Die Grünen Oberösterreich haben am 5. März Persönlichkeiten der Diözese Linz zu einem „Wortwechsel“ eingeladen über „Kirche, Menschenrechte und Homosexualität“. Am Beginn sagte Rudi Anschober, dass Aussagen, wie sie im Zuge der dann zurückgenommenen Bestellung von Pfarrer Wagner zum Weihbischof gemacht worden sind, nicht nur in der Kirche Wirkung zeigen, sondern auch in der Gesellschaft. Er meinte die Aussage Wagners, wonach Homosexualität heilbar sei.
Glaube und sexuelle Orientierung. Die deklarierte lesbische Grün-Politikerin Edith Schmied sagte, als sie das von der Heilbarkeit von Homosexualität gehört habe, sei ihr die Luft weggeblieben. „Ich fühle mich gesund.“ Sie wies darauf hin, dass der Glaube vor sexueller Orientierung nicht Halt mache.

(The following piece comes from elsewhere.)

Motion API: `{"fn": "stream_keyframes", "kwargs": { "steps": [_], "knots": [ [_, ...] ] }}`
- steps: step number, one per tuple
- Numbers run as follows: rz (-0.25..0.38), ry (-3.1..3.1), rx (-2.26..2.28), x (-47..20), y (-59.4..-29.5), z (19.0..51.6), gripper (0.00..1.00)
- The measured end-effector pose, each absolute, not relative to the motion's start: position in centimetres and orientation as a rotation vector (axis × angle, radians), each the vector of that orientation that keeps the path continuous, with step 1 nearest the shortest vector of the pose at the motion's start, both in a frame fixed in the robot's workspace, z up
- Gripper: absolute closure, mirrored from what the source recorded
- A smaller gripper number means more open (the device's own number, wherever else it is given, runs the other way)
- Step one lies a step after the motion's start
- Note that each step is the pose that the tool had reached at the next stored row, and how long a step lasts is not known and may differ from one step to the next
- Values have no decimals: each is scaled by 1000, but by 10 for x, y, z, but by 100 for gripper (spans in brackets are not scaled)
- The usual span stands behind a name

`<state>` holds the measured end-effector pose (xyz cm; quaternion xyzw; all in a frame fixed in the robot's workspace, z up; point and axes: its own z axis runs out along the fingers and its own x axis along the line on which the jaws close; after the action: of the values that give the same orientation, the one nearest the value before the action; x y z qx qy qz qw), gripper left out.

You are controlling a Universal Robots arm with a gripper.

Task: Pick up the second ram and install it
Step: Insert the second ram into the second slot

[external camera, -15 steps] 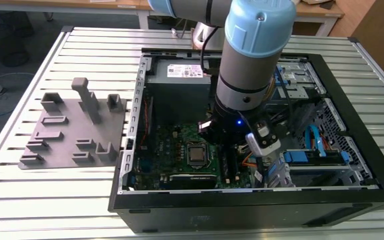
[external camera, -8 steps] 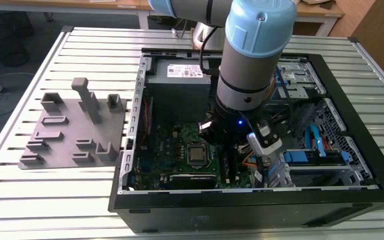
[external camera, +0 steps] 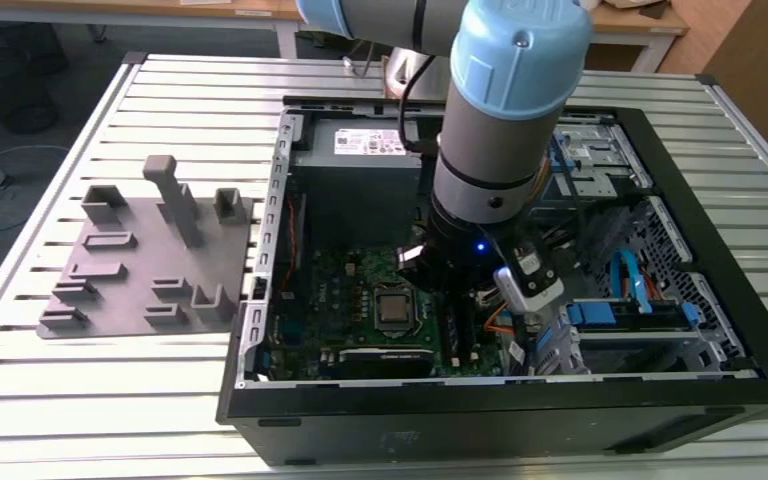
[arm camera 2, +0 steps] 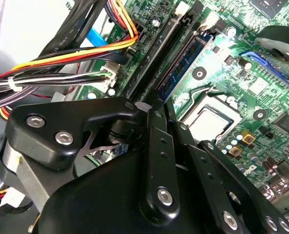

Differenziertes Bild. Die Diözesanvertreter – Bischofsvikar Willi Vieböck, Rolf Sauer, der Abteilungsleiter von „beziehungleben.at“, die Vorsitzende der Katholischen Frauenbewegung Erika Kirchweger und Dechant Josef Friedl waren bemüht, ein differenziertes Bild der kirchlichen Positionen zu zeichnen. Man müsse biblische Aussagen aus der Zeit heraus erklären, betonte nicht nur Vieböck. Man darf auch nicht Homosexualität meinen, wenn die Bibel von Pädophilie spricht. Friedl wies darauf hin, dass das Gewissen die oberste Instanz ist. Mehrmals wurde bedauert, dass die Diskussion über Homosexualität aus Rücksicht vor den vielen Schwierigkeiten in der Kirche kaum geführt wird. Ein Kennzeichen offener Kirche sei, so Kirchweger, dass sie bei den Menschen ist. Rolf Sauer betonte die Besonderheit der Ehe (in Abgrenzung zur Partnerschaft homosexueller Paare). Er wünsche sich, sagte er, dass die Grünen die Nachhaltigkeit von Beziehungen wertschätzen, wie sie im Institut der Ehe zum Ausdruck komme.